### THE RECORDS

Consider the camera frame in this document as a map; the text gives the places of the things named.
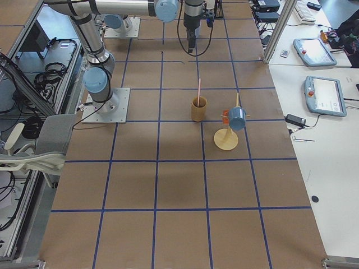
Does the light blue cup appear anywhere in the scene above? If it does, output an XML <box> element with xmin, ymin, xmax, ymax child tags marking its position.
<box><xmin>228</xmin><ymin>106</ymin><xmax>246</xmax><ymax>131</ymax></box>

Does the white keyboard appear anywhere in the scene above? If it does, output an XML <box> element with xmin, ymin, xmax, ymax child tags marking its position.
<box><xmin>293</xmin><ymin>1</ymin><xmax>316</xmax><ymax>25</ymax></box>

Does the far teach pendant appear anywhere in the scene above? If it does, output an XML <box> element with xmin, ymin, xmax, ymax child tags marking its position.
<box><xmin>293</xmin><ymin>38</ymin><xmax>337</xmax><ymax>67</ymax></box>

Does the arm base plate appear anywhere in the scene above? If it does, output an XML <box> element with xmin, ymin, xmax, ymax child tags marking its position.
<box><xmin>81</xmin><ymin>87</ymin><xmax>131</xmax><ymax>124</ymax></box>
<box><xmin>103</xmin><ymin>17</ymin><xmax>141</xmax><ymax>39</ymax></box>

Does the near teach pendant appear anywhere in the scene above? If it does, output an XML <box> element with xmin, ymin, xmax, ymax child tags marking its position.
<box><xmin>303</xmin><ymin>76</ymin><xmax>347</xmax><ymax>117</ymax></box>

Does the black wire mug rack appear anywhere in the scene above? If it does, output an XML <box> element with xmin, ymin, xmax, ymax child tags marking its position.
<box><xmin>202</xmin><ymin>0</ymin><xmax>224</xmax><ymax>19</ymax></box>

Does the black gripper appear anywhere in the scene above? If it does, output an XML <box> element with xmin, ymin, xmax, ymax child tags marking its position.
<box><xmin>186</xmin><ymin>28</ymin><xmax>196</xmax><ymax>54</ymax></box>

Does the black power adapter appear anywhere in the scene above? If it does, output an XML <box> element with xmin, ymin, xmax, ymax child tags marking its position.
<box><xmin>285</xmin><ymin>114</ymin><xmax>306</xmax><ymax>127</ymax></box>

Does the orange cup on stand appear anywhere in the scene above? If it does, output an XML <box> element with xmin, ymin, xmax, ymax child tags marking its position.
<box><xmin>221</xmin><ymin>109</ymin><xmax>229</xmax><ymax>125</ymax></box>

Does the grey office chair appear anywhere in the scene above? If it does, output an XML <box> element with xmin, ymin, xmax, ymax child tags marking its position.
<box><xmin>1</xmin><ymin>114</ymin><xmax>76</xmax><ymax>188</ymax></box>

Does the wooden cylindrical cup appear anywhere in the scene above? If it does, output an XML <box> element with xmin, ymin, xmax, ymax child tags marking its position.
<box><xmin>191</xmin><ymin>96</ymin><xmax>207</xmax><ymax>122</ymax></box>

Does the aluminium frame post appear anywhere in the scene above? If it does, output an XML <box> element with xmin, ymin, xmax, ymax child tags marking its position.
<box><xmin>263</xmin><ymin>0</ymin><xmax>297</xmax><ymax>64</ymax></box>

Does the white remote control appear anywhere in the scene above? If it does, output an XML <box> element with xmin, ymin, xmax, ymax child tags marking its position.
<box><xmin>280</xmin><ymin>49</ymin><xmax>290</xmax><ymax>58</ymax></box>

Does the teach pendant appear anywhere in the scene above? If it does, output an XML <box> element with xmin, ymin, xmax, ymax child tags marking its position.
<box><xmin>303</xmin><ymin>76</ymin><xmax>347</xmax><ymax>117</ymax></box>
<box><xmin>293</xmin><ymin>38</ymin><xmax>337</xmax><ymax>67</ymax></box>

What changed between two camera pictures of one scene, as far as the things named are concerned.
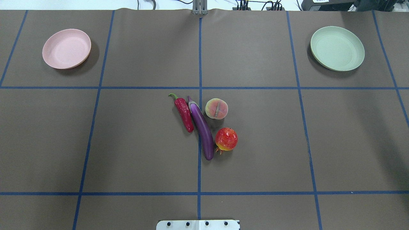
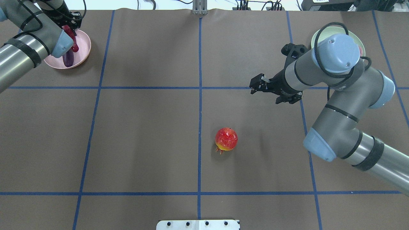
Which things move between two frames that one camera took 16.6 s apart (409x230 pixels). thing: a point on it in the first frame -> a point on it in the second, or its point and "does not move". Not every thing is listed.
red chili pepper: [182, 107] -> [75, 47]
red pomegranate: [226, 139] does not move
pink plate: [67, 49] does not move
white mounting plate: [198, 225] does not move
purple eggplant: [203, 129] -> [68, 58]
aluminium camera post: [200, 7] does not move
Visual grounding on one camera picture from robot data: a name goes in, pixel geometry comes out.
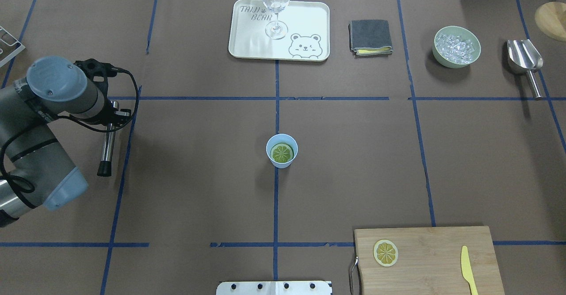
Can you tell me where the white wire cup rack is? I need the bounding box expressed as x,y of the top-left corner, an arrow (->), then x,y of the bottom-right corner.
0,26 -> 26,67

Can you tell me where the metal ice scoop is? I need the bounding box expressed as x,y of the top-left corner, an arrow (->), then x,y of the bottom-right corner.
507,39 -> 543,101

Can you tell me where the light blue plastic cup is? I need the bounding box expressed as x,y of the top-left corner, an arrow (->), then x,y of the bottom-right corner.
265,134 -> 298,169

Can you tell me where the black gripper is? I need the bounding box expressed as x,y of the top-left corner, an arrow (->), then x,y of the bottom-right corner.
91,94 -> 132,130

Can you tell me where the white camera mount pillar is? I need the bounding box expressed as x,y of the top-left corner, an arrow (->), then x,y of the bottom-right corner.
216,280 -> 333,295

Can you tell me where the lemon slice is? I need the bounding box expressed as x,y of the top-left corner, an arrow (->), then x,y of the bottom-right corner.
373,239 -> 399,267
269,142 -> 294,164

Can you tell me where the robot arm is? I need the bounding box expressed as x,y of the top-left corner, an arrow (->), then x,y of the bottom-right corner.
0,56 -> 139,228

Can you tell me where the grey folded cloth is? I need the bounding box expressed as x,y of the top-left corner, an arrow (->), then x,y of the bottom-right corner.
348,19 -> 394,57

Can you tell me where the cream bear tray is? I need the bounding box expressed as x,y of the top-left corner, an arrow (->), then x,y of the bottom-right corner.
228,0 -> 331,61

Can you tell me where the wooden paper towel stand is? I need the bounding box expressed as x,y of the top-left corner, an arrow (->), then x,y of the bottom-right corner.
535,1 -> 566,42

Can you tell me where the wooden cutting board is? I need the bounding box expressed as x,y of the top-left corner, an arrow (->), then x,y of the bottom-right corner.
354,226 -> 504,295

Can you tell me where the yellow plastic knife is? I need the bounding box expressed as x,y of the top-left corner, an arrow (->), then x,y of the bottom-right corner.
460,245 -> 478,295

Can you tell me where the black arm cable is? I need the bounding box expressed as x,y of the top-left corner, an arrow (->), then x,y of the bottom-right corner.
0,67 -> 140,209

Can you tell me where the green bowl of ice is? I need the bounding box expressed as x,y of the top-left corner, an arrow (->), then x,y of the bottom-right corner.
432,26 -> 482,69

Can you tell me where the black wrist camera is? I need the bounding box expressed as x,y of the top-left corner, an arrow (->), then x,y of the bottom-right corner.
73,58 -> 121,96

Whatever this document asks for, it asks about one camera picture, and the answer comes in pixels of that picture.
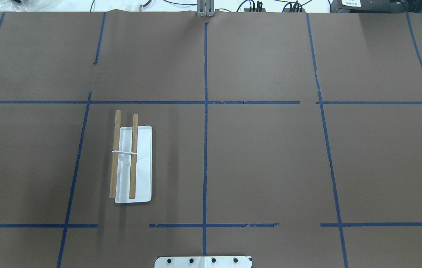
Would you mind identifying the grey aluminium frame post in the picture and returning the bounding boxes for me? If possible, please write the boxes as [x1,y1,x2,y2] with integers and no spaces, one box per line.
[197,0,215,17]

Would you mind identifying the white mounting plate with bolts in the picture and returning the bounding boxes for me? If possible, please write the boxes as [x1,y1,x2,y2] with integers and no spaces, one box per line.
[154,256,253,268]

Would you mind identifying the black box device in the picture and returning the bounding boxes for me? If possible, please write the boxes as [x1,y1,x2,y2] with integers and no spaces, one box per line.
[330,0,422,14]

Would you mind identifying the blue tape grid lines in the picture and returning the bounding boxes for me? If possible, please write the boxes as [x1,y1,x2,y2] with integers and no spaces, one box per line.
[0,10,422,268]

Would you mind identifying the white towel rack with wooden bars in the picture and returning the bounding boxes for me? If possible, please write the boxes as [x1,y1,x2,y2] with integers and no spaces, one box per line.
[109,110,153,205]

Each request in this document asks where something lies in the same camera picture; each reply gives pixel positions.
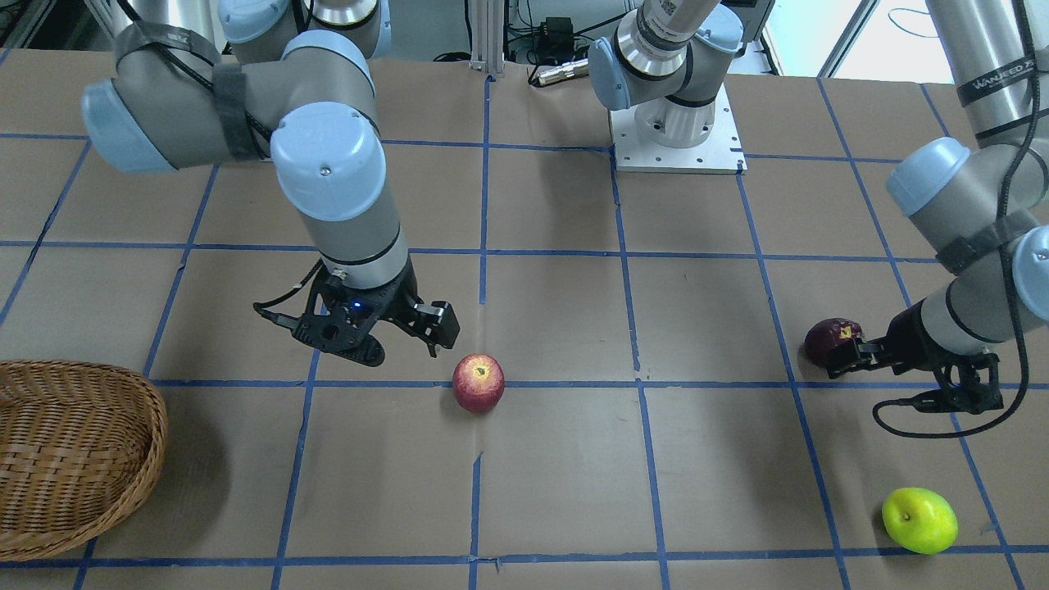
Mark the dark red apple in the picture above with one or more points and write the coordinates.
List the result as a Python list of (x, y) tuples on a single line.
[(826, 335)]

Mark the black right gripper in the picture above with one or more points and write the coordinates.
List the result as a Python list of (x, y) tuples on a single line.
[(396, 301)]

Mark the woven wicker basket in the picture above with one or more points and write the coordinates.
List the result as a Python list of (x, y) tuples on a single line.
[(82, 448)]

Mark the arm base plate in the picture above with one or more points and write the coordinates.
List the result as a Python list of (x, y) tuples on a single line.
[(664, 137)]

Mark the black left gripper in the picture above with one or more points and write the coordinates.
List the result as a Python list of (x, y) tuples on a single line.
[(905, 329)]

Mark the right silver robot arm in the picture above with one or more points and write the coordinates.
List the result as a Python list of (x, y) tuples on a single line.
[(298, 93)]

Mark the green apple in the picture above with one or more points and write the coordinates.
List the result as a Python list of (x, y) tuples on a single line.
[(919, 520)]

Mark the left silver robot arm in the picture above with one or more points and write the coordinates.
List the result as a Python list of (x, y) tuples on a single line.
[(975, 208)]

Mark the aluminium frame post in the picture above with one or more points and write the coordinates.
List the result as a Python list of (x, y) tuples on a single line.
[(487, 31)]

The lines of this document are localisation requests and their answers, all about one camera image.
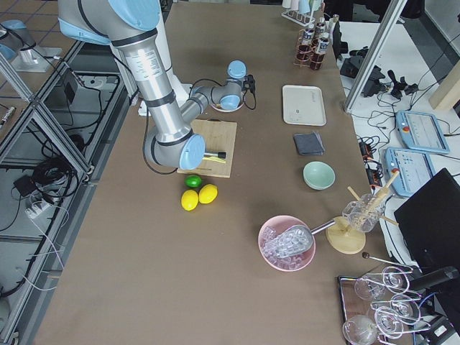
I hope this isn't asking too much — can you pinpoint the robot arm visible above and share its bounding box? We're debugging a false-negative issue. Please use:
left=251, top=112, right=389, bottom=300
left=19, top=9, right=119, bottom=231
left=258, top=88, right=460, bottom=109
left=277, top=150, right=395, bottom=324
left=58, top=1, right=250, bottom=170

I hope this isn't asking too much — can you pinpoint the beige serving tray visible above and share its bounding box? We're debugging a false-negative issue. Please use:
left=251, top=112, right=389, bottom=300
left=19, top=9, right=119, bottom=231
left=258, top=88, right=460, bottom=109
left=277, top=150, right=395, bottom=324
left=282, top=85, right=326, bottom=127

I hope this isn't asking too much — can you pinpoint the wine glass rack tray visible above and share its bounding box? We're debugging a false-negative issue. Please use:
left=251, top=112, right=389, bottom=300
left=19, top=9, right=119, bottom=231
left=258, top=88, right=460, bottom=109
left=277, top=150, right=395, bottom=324
left=338, top=266, right=431, bottom=344

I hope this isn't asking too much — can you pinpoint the yellow lemon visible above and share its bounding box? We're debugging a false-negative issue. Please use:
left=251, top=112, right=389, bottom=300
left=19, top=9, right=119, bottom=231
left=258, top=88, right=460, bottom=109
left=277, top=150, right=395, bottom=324
left=198, top=184, right=219, bottom=204
left=180, top=190, right=198, bottom=211

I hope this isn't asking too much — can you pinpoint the wooden cutting board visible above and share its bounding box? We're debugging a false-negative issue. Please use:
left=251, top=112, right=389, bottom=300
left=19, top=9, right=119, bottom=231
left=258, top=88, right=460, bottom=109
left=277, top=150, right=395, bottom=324
left=178, top=119, right=237, bottom=178

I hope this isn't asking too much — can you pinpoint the green lime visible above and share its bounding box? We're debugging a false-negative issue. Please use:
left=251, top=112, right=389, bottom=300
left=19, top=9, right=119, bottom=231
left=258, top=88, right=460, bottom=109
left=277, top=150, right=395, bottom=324
left=185, top=175, right=203, bottom=188

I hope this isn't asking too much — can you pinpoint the pink bowl with ice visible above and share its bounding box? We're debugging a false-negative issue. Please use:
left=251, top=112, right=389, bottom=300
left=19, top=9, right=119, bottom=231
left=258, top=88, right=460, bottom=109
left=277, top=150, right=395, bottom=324
left=258, top=215, right=316, bottom=272

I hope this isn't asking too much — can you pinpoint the white round plate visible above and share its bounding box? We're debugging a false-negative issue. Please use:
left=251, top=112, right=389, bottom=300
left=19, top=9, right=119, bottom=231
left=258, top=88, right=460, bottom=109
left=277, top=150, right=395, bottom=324
left=211, top=102, right=244, bottom=113

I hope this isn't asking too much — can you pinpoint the grey folded cloth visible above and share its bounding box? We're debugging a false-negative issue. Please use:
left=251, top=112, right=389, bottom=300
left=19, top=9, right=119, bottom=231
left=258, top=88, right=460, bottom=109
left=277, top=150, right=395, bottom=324
left=293, top=132, right=325, bottom=155

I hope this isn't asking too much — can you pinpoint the green ceramic bowl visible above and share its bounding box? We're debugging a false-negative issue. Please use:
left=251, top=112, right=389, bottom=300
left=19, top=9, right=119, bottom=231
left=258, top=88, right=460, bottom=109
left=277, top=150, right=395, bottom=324
left=303, top=161, right=336, bottom=190

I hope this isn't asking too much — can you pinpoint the metal ice scoop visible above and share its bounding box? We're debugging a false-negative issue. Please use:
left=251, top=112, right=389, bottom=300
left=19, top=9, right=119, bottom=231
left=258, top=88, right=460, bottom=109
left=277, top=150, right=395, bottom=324
left=274, top=220, right=336, bottom=258

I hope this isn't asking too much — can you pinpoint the wooden mug tree stand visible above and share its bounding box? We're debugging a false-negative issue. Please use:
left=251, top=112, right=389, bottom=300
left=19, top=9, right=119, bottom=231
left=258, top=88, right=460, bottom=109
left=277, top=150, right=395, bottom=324
left=326, top=170, right=399, bottom=254

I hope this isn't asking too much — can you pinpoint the glass mug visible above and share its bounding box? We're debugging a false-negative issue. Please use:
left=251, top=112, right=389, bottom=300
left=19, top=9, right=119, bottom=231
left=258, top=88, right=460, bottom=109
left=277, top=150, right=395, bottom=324
left=342, top=193, right=385, bottom=233

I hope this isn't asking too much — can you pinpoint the bottle in rack middle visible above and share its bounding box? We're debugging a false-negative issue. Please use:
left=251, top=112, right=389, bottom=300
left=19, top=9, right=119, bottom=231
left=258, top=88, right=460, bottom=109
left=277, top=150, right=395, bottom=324
left=299, top=27, right=315, bottom=53

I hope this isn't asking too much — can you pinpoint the bottle in rack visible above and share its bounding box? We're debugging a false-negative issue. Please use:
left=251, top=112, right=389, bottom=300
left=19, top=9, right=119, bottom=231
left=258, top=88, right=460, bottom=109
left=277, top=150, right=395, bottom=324
left=316, top=32, right=329, bottom=68
left=299, top=27, right=315, bottom=53
left=314, top=17, right=326, bottom=39

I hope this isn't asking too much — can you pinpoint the bottle in rack front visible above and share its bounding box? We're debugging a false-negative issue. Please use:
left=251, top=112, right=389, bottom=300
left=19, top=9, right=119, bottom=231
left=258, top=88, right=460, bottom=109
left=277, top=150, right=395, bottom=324
left=316, top=32, right=329, bottom=68

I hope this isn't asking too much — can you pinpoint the bottle in rack rear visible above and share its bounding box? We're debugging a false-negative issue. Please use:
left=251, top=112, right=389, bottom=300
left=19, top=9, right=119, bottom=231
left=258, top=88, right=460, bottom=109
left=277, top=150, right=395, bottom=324
left=314, top=17, right=326, bottom=39

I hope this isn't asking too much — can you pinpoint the black monitor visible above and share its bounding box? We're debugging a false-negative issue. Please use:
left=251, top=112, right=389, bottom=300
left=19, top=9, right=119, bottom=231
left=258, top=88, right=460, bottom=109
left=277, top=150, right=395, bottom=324
left=395, top=168, right=459, bottom=270

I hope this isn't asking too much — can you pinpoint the yellow handled knife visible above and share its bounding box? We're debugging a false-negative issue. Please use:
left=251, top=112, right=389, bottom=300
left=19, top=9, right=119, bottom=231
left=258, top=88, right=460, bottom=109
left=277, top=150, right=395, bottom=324
left=203, top=152, right=226, bottom=164

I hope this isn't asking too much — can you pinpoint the copper wire bottle rack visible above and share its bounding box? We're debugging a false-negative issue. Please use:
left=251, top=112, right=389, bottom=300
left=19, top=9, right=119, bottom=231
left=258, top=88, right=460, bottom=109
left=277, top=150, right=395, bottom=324
left=293, top=17, right=329, bottom=70

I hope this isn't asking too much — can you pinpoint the aluminium frame post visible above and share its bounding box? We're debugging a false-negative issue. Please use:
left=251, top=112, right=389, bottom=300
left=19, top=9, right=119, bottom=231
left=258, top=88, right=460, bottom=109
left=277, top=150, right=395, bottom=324
left=344, top=0, right=407, bottom=114

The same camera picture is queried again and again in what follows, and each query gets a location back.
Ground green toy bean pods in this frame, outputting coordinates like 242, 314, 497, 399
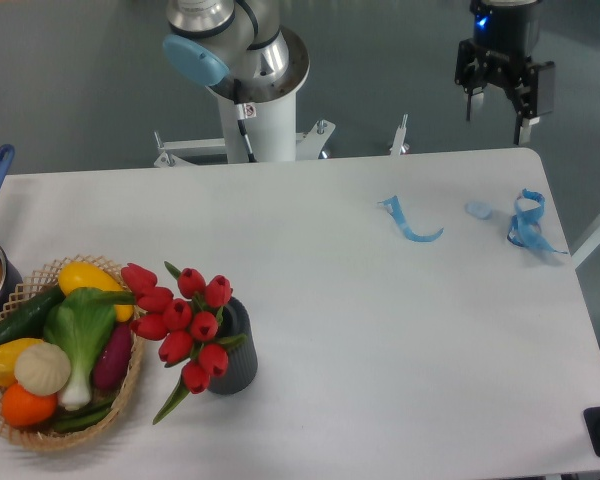
51, 396, 114, 434

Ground yellow toy squash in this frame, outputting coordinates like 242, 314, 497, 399
58, 261, 134, 323

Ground green toy cucumber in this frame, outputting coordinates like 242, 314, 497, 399
0, 285, 65, 345

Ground woven wicker basket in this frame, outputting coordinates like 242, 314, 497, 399
0, 257, 144, 452

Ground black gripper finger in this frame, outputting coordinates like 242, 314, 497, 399
455, 59, 486, 121
512, 61, 555, 145

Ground cream toy steamed bun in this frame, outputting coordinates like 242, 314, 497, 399
14, 342, 71, 396

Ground orange toy fruit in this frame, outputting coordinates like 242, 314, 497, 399
1, 383, 58, 428

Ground yellow toy bell pepper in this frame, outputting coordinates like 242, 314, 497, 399
0, 338, 43, 388

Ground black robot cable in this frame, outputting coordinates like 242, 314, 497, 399
231, 78, 258, 164

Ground red tulip bouquet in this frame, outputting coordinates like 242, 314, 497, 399
95, 261, 248, 424

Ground dark grey ribbed vase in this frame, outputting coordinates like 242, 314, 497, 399
208, 297, 258, 395

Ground tangled blue ribbon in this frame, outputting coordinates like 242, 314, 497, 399
507, 189, 568, 254

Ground green toy bok choy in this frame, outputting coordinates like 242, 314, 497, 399
43, 287, 116, 411

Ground curved blue tape strip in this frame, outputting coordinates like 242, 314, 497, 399
379, 195, 444, 243

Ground purple toy sweet potato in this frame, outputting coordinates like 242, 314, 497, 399
92, 324, 132, 391

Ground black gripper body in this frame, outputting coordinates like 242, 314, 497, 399
455, 1, 541, 95

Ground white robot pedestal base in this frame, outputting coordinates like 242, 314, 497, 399
154, 92, 336, 167

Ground small light blue cap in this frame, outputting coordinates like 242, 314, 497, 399
464, 201, 493, 220

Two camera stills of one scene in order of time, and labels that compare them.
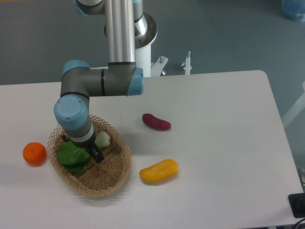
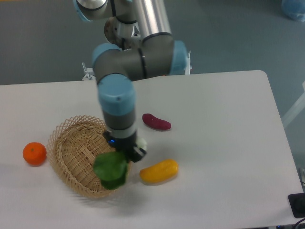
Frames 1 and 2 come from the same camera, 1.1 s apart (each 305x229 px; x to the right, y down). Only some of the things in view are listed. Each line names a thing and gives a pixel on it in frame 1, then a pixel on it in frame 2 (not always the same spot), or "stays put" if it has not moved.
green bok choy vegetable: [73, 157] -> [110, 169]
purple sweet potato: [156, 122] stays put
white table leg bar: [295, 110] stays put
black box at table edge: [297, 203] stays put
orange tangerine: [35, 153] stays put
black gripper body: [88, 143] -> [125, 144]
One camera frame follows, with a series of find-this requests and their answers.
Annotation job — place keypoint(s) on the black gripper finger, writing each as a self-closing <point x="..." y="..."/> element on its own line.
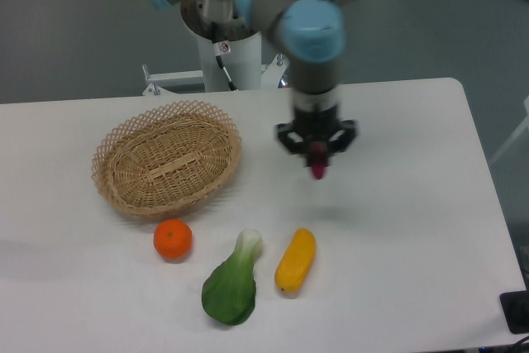
<point x="292" y="142"/>
<point x="340" y="139"/>

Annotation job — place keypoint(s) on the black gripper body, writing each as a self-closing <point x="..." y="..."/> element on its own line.
<point x="316" y="126"/>

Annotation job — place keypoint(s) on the purple sweet potato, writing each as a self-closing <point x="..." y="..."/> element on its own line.
<point x="317" y="159"/>

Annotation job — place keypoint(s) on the woven wicker basket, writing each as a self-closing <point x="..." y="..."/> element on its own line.
<point x="167" y="159"/>

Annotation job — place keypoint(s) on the orange mandarin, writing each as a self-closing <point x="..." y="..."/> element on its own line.
<point x="172" y="239"/>

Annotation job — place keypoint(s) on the green bok choy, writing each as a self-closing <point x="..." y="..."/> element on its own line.
<point x="229" y="293"/>

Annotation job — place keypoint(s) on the black device at edge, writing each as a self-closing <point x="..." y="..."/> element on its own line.
<point x="515" y="310"/>

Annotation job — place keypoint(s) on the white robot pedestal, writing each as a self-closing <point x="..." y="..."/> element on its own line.
<point x="230" y="59"/>

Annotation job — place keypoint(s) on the white metal base frame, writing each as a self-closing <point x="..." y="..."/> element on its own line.
<point x="273" y="75"/>

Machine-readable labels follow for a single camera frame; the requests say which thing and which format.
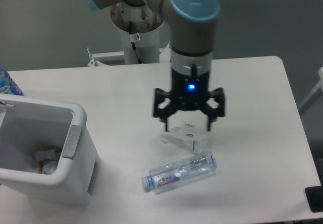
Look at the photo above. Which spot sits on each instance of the black object at table edge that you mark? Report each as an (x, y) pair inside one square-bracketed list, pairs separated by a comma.
[(314, 198)]

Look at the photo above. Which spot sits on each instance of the crumpled clear plastic wrapper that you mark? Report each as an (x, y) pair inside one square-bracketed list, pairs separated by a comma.
[(186, 135)]

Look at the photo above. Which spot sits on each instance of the clear plastic water bottle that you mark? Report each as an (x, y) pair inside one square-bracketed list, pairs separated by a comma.
[(182, 172)]

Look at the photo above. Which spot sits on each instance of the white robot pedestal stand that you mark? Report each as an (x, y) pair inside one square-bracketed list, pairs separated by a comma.
[(139, 29)]

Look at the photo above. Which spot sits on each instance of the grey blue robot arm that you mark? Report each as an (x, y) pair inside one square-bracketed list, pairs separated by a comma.
[(192, 24)]

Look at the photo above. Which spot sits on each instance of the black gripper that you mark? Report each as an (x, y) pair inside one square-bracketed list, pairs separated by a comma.
[(189, 94)]

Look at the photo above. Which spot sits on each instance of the white frame at right edge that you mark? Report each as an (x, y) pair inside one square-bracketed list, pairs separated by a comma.
[(314, 94)]

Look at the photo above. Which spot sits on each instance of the white push-lid trash can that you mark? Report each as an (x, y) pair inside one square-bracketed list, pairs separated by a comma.
[(29, 125)]

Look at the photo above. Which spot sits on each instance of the blue labelled bottle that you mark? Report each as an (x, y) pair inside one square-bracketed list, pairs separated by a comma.
[(8, 85)]

### DIRECTIONS FOR THIS TASK
Find the lines above that contain the word "stays" and collect them.

### WRITTEN RESPONSE
Frames 1 and 2 come from the same camera, 1.1 s apart (each 305x229 px; x to the right, y down). Only some of the things in view are listed. Each line names a thing and gives a pixel on it in frame 1, then a pixel on it in frame 2 (not always the same spot), or "stays put" if it has not moved.
purple sweet potato: [156, 122] stays put
white table leg bar: [295, 110] stays put
black box at table edge: [297, 203] stays put
orange tangerine: [35, 153] stays put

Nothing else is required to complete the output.